Heureusement la modération de ceux qui appliquent la loi a tempéré le plus ordinairement le mauvais usage qui pourrait en être fait. Les dernières statistiques constataient que sur 25,000 détenus renvoyés des poursuites ou acquittés, 18,100 n’avaient pas été détenus au-delà d’un mois, 4,000 au-delà de deux mois, 2,600 au-delà de six mois ; pour 300 seulement, la détention préventive avait eu une plus longue durée, mais cette prolongation suffit pour témoigner que notre législation se prêterait facilement aux abus les plus dangereux. « Il n’appartient qu’aux lois, disait Beccaria, de fixer l’espace de temps que l’on doit employer à la recherche des preuves du crime. Si le juge avait ce droit, il serait législateur. » Le juge est donc législateur en France ; le système si souvent allégué de la séparation des pouvoirs est une règle qui se prête avec élasticité à plus d’une exception.

Le système du code est en quelque sorte couronné par l’interdiction du recours du prévenu contre tout acte d’instruction. Si le ministère public, si la partie civile elle-même ont à se plaindre du juge d’instruction, ils peuvent saisir la cour impériale, et la chambre des mises en accusation annulera, s’il y a lieu, les décisions et les ordonnances du juge nuisibles à la répression ; mais le prévenu ne pourra user de ce droit d’appel que dans deux cas rigoureusement déterminés, s’il allègue l’incompétence du juge, ou s’il réclame contre le refus du juge la liberté sous caution. Autrement il n’est autorisé qu’à transmettre sa plainte officieuse au procureur-général, sous la surveillance duquel les juges d’instruction exercent leurs fonctions. Notre ancienne législation se gardait de mettre ainsi le prévenu hors du droit commun ; les ordonnances de 1539 et de 1670 lui permettaient de faire appel de tout acte d’instruction qui lui serait préjudiciable. Le chancelier Poyet et Pussort, qui ont laissé une renommée de rigueur, n’avaient pas, comme le législateur du code, abandonné le prévenu à la merci du juge ; c’est le code qui l’a désarmé d’un moyen permanent de défense contre l’erreur, la négligence, le mauvais vouloir ou l’abus d’autorité.

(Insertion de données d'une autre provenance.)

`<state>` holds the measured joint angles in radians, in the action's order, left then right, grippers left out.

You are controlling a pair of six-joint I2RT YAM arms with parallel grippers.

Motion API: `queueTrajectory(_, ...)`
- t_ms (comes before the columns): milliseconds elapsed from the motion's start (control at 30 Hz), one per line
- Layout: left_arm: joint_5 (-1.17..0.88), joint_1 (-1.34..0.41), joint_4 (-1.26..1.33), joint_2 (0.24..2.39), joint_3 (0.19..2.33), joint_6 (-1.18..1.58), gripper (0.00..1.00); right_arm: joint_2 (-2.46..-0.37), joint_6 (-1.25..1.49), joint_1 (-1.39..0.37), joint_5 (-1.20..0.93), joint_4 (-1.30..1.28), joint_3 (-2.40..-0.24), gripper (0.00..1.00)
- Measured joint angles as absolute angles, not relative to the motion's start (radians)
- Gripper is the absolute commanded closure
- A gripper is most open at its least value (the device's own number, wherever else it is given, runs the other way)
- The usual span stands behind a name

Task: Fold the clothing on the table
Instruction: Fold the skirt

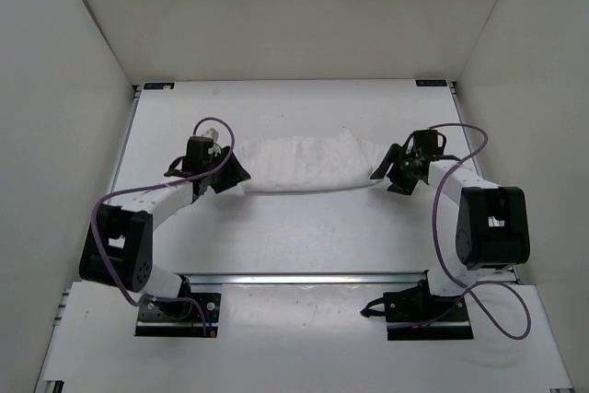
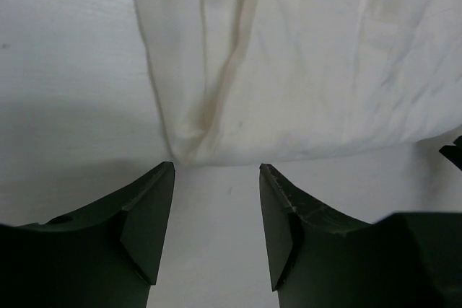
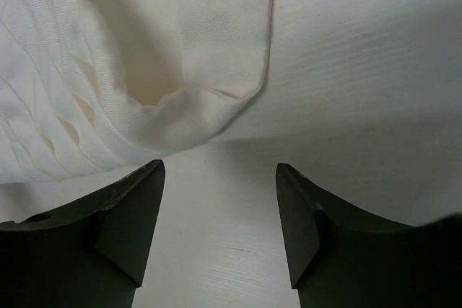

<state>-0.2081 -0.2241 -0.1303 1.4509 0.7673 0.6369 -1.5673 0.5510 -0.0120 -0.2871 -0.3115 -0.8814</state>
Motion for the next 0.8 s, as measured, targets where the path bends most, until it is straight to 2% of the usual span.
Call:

Il reste maintenant à savoir si le choix de ceux auquels la loi attribue un droit aussi étendu sur la liberté des citoyens doit rendre aux intéressés quelque confiance. La compétence du juge d’instruction, habitué aux traditions de la justice, inamovible comme juge, sinon comme juge d’instruction[1], dès lors protégé contre le soupç

  1. L’inamovibilité assurée aux fonctions de juge ne. s’étend pas en effet aux fonctions de juge d’instruction, qui sont mieux rémunérées que celles de juge ordinaire, et qui dépendent chaque année du choix du gouvernement.